# [Work to complete]
Copy every line in the records below that contains the word "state".

# [Recorded data]
■ ■ ■ ■ ■ ■ ■

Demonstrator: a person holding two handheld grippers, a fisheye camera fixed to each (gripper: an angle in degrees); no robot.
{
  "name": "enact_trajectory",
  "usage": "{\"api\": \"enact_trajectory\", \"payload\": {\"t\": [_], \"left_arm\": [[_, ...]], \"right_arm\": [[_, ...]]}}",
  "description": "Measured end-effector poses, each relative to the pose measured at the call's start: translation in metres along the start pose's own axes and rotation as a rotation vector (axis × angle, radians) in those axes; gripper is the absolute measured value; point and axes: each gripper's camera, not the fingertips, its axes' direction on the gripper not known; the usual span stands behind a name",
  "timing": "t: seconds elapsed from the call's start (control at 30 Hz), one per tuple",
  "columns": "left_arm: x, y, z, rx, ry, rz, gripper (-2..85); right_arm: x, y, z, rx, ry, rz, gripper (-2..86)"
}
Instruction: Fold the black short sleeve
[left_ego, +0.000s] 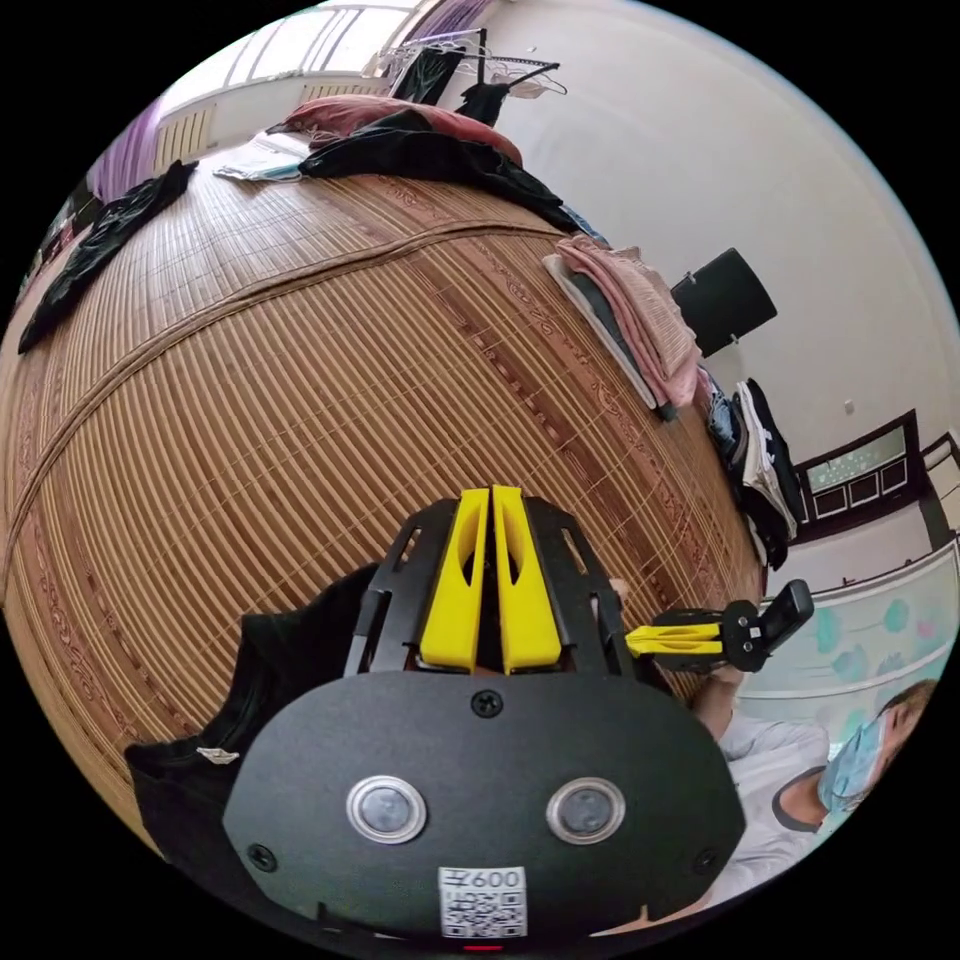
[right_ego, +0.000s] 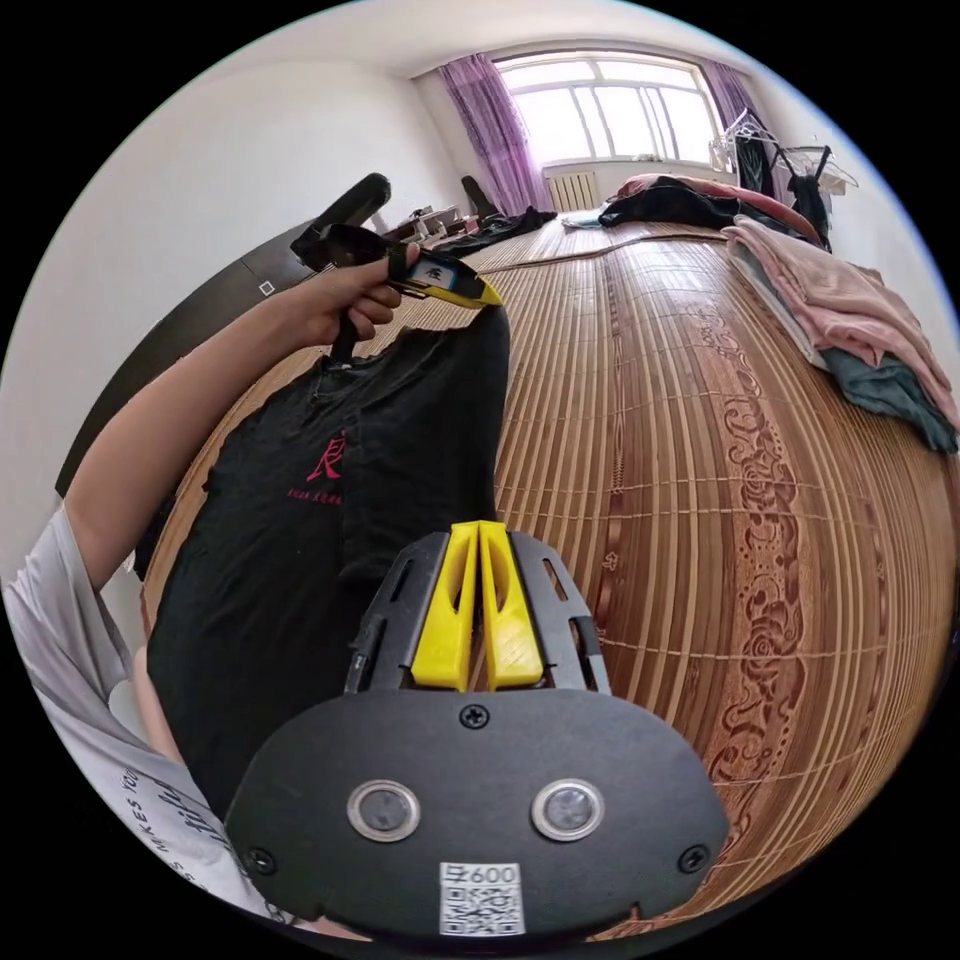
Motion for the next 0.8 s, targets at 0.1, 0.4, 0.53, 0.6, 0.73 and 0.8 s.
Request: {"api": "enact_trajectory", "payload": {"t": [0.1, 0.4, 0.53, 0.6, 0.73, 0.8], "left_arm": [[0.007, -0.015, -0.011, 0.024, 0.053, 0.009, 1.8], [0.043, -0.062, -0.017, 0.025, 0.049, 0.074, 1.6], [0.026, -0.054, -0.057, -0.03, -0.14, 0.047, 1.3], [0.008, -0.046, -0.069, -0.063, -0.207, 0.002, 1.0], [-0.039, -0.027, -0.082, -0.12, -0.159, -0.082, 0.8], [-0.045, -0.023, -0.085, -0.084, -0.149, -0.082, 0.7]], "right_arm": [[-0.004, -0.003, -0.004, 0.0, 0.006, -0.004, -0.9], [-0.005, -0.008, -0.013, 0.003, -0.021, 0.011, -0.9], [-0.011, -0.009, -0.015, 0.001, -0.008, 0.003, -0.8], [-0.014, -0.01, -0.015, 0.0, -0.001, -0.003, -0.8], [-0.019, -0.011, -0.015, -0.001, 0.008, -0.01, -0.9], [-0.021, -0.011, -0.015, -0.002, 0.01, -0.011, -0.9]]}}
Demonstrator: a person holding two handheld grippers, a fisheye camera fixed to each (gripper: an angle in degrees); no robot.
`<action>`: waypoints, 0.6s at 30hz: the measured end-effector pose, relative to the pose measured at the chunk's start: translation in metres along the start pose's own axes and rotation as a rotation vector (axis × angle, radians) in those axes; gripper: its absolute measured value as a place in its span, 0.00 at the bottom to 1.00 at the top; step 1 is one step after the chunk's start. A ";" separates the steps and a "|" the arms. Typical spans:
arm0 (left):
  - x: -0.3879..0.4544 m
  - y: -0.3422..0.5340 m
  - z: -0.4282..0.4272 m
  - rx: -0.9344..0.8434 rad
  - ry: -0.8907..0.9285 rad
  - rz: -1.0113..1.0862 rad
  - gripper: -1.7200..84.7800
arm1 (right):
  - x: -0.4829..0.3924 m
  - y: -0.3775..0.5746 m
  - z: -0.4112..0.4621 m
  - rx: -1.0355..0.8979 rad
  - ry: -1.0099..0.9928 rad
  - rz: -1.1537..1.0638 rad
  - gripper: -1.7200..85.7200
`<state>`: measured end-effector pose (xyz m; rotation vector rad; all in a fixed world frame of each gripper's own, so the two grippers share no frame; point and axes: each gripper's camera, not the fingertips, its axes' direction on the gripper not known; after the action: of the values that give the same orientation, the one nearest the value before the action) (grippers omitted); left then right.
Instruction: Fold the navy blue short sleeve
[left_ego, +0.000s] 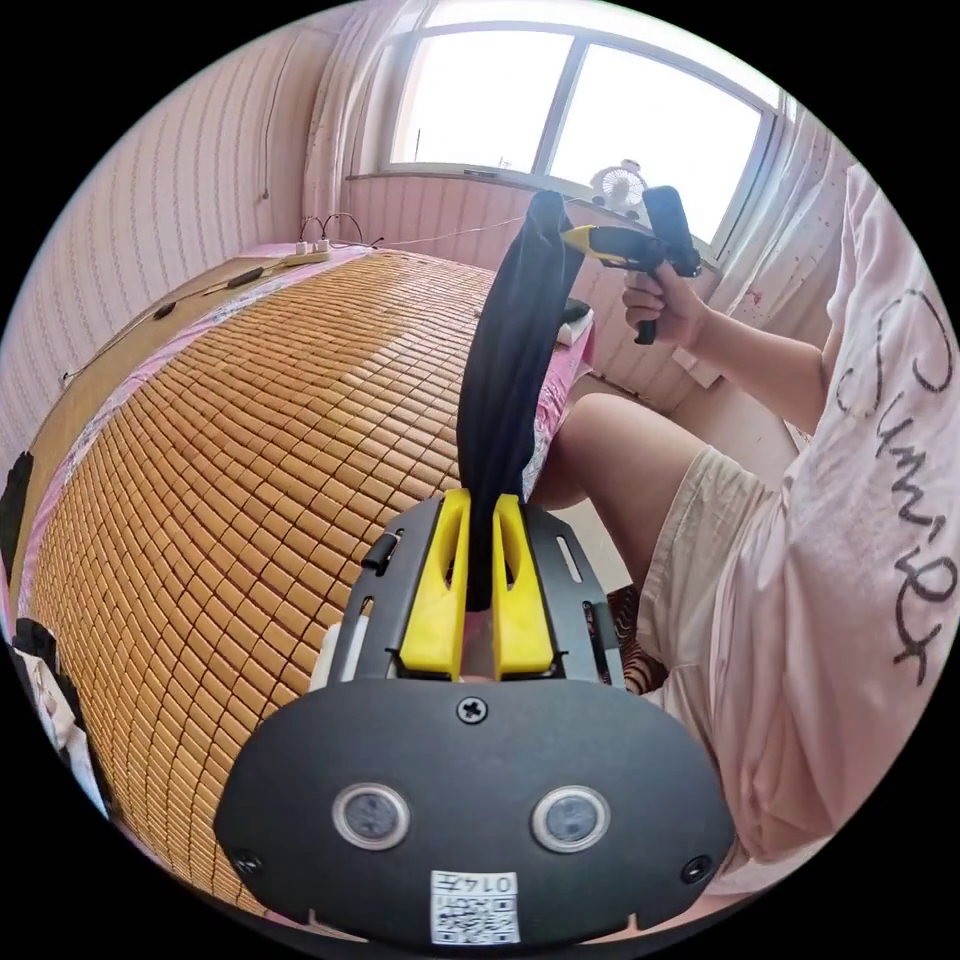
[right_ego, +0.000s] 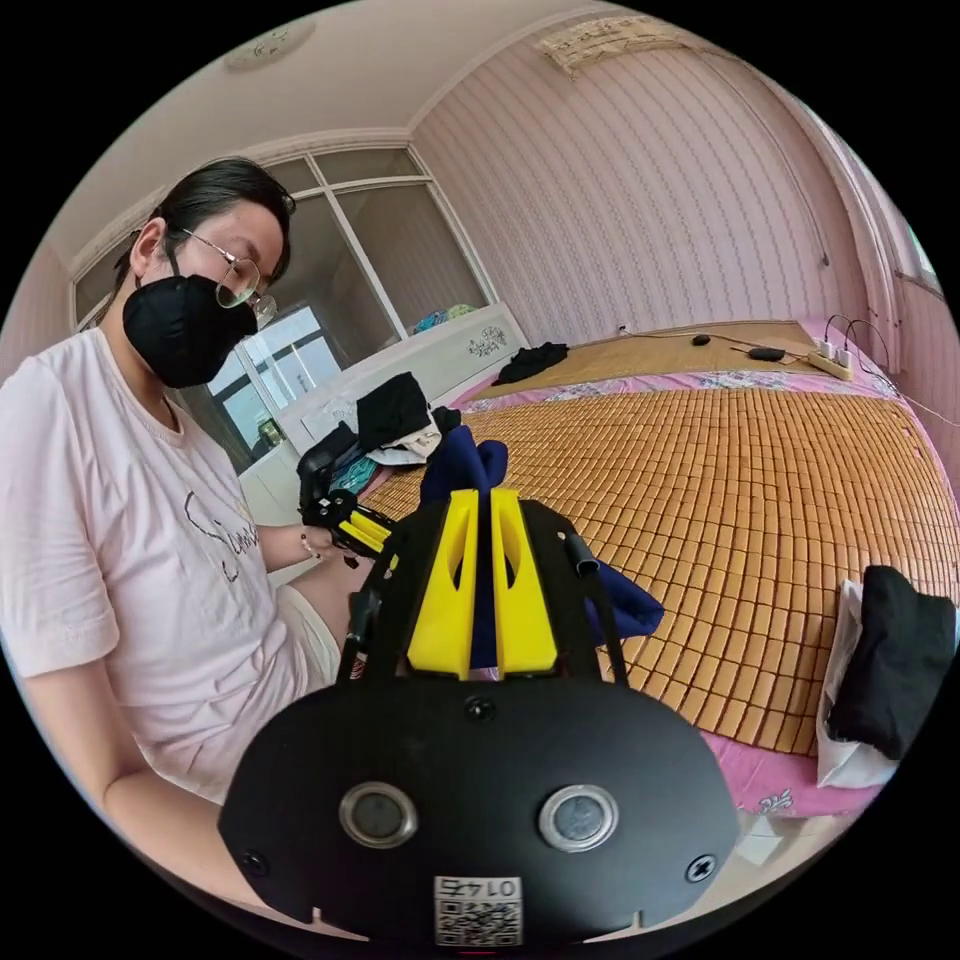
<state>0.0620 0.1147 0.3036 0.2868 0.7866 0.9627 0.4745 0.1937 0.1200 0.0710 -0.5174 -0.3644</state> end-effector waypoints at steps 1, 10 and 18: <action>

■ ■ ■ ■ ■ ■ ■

# [Solved exercise]
`<state>`: measured end-effector pose (xyz m; rotation vector rad; all in a fixed world frame of each gripper's own, so the two grippers share no frame; point and axes: each gripper's camera, not the fingertips, its axes' direction on the gripper not known; after the action: of the values that give the same orientation, the one nearest the value before the action) (grippers omitted); left then right.
<state>0.0620 0.1147 0.3036 0.2868 0.7866 0.9627 0.4745 0.1937 0.1200 0.0710 -0.5174 -0.3644</state> end-effector waypoints at steps 1, 10 and 18: <action>

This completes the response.